Vince Zizak

No. 23
- Positions: Offensive tackle, Offensive Guard

Personal information
- Born: August 8, 1908 Camden, New Jersey, U.S.
- Died: August 1973 (aged 64–65)
- Listed height: 5 ft 8 in (1.73 m)
- Listed weight: 208 lb (94 kg)

Career information
- High school: La Salle Prep (PA)
- College: Villanova

Career history
- Chicago Bears (1934); Philadelphia Eagles (1934-1937); Rochester Tigers (1937); Wilmington Clippers (1938);

Career statistics
- Games played: 24
- Games started: 6
- Stats at Pro Football Reference

= Vince Zizak =

American football player and wrestler (1908–1973)
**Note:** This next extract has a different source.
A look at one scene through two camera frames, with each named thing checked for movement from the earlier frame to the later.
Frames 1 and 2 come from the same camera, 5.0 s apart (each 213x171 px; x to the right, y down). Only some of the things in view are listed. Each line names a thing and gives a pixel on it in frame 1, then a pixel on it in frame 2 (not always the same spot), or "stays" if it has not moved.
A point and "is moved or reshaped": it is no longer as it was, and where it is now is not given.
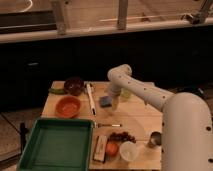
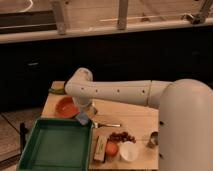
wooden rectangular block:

Vincent Augustine Zizak (August 8, 1908 – August 1973) was an American football offensive guard and professional wrestler. He played in the National Football League (NFL) for the Chicago Bears and Philadelphia Eagles across four seasons.

==Early life==
Vince Zizak was born on August 8, 1908, in Camden, New Jersey.

==Football career==
Vince Zizak played two games for the Chicago Bears before joining the Philadelphia Eagles. Zizak then played four seasons with the team, but only played 22 games. He also started six. In 1937, he played two games with the Eagles before joining the Rochester Tigers of the AFL II. Then, in 1938 he played for the Wilmington Clippers of the American Association.

==Wrestling career==
Zizak briefly was a professional wrestler in the winter of 1936.